ということは、私も思います。いよいよ収拾不能の状態の場所が、地域的に次々と出てくることもあり得るかもしれない。

もちん、それはアメリカだけでのことではなく、今後のほとんど全世界に当てはまるかもしれないことですが。

それでも、アメリカの事象は最も劇的で大規模なような気はします。

 

なお、ここにきて、アメリカの「自然災害の被害の大きさの順位」が、大きく変動してきているように思われます。

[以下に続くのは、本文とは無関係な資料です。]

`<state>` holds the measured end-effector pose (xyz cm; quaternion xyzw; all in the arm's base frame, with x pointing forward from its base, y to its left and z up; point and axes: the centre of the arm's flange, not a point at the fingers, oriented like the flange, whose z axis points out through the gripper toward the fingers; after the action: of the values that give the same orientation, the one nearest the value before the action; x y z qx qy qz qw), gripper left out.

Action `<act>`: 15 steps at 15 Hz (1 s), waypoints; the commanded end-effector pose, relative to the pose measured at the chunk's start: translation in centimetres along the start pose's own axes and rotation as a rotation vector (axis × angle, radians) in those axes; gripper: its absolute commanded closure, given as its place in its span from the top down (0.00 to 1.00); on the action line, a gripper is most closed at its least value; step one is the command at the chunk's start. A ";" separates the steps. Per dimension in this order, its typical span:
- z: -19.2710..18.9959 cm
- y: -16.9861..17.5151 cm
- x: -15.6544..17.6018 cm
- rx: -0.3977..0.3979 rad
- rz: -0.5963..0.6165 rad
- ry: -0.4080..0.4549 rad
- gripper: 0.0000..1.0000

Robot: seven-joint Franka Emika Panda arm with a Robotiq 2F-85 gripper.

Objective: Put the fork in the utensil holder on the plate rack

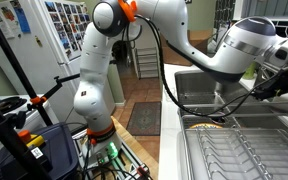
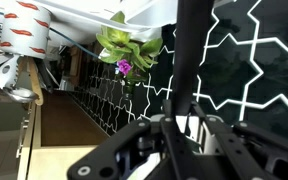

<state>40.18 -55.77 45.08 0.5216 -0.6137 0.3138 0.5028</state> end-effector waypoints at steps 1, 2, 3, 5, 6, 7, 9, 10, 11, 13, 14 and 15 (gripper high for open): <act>-0.7 1.4 -1.2 -0.015 0.001 0.009 0.05; -0.8 1.4 -1.4 -0.018 -0.001 0.010 0.05; -0.8 1.3 -1.5 -0.022 -0.002 0.012 0.05; -0.9 1.3 -1.9 -0.029 -0.003 0.016 0.05; -1.0 1.3 -2.1 -0.031 -0.006 0.017 0.05; -1.1 1.3 -2.2 -0.031 -0.006 0.017 0.05; -1.2 1.3 -2.6 -0.033 -0.010 0.012 0.05; -1.4 1.2 -2.8 -0.035 -0.013 0.009 0.05; -1.6 1.2 -3.0 -0.035 -0.015 0.005 0.05; -2.1 1.0 -3.5 -0.034 -0.018 0.000 0.05; -2.3 0.8 -3.9 -0.033 -0.021 0.003 0.05; -2.5 0.8 -4.3 -0.034 -0.026 0.003 0.05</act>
<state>41.22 -53.61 42.84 0.5223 -0.6109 0.3027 0.5122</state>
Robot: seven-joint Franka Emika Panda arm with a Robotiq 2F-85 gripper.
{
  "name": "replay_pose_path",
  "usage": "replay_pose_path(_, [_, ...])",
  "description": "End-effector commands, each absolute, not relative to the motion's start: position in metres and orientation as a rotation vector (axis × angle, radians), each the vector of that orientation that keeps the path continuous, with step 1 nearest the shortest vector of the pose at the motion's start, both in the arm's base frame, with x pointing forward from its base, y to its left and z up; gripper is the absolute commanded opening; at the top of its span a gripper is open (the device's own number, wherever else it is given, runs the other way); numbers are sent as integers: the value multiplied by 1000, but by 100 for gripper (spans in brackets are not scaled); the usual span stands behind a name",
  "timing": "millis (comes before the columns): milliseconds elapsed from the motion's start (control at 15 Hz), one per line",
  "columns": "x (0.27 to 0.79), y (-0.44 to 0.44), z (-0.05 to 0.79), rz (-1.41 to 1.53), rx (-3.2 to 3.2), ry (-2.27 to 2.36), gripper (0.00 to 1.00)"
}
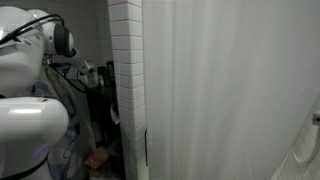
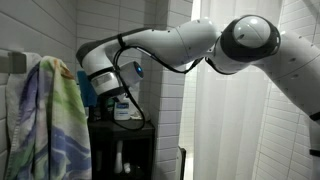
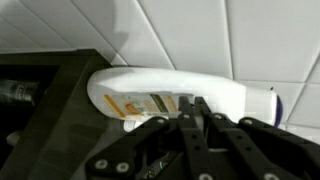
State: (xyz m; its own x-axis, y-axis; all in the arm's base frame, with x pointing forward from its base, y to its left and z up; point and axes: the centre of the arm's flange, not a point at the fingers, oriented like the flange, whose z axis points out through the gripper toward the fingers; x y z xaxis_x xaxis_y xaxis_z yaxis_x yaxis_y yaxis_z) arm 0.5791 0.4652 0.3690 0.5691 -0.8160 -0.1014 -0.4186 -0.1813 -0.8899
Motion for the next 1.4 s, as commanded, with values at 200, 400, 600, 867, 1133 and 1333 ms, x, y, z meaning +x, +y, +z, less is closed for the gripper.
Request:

例えば、以下は、2004年から 2013年までの、アメリカでの極端な気象による自然災害での死者数と、被害額の合計です。


GlobalChange.gov

人的被害は、熱波、竜巻、ハリケーンというような順となっていまして、経済的被害は、ハリケーン、熱波、竜巻というような順になっていますが、今のアメリカは、竜巻が人的・経済的被害どちらも最も大きくなっているように思います。そして今後は「洪水の被害」が、特に経済被害について考えられない影響をアメリカと世界に与えそうです。

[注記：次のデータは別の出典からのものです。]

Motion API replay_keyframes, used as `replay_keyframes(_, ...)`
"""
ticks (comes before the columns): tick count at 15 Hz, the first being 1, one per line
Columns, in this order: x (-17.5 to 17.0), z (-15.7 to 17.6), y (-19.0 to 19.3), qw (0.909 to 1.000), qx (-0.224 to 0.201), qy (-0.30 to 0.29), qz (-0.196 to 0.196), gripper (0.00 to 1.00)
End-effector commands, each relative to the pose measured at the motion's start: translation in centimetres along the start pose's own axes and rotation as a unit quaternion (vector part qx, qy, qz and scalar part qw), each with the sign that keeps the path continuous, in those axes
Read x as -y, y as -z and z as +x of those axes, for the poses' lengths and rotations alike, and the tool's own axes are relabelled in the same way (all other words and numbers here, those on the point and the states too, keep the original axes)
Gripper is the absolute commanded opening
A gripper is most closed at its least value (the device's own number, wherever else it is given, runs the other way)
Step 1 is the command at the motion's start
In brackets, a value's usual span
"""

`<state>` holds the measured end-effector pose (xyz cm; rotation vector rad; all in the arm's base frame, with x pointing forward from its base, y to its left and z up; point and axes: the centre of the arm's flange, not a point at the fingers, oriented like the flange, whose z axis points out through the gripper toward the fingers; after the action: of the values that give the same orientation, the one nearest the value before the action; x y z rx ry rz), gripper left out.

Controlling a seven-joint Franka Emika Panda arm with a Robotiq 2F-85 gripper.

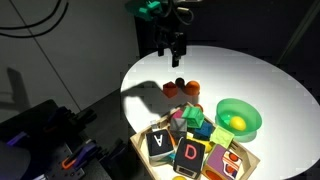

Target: Put the orange block on the tray

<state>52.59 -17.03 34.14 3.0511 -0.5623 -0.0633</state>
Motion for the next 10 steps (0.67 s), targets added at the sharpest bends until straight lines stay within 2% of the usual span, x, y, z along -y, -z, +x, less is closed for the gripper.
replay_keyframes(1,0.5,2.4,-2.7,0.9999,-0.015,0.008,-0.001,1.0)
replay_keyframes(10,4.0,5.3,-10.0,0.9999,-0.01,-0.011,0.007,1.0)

アメリカ中西部は、少なくとも夏まではこの試練の時が続くと見られますが、その他の地域でも、今後多くの国や地域で、アメリカとさほど変わらないような「天候の異変」の影響を受けるはずです。

日本については、どうだこうだといえないですが、昨年一昨年がそうだったように、夏以降さまざまな気象の異変に見舞われる可能性はあり得ます。

そして、その後は、これらの問題は、食糧供給などを含めた経済への影響、そして実際の生活への大きな影響へと移行していく懸念があると思われます。

日本で令和が始まった今年 2019年は、いろいろな意味で大きな転換点となる可能性が出てきました。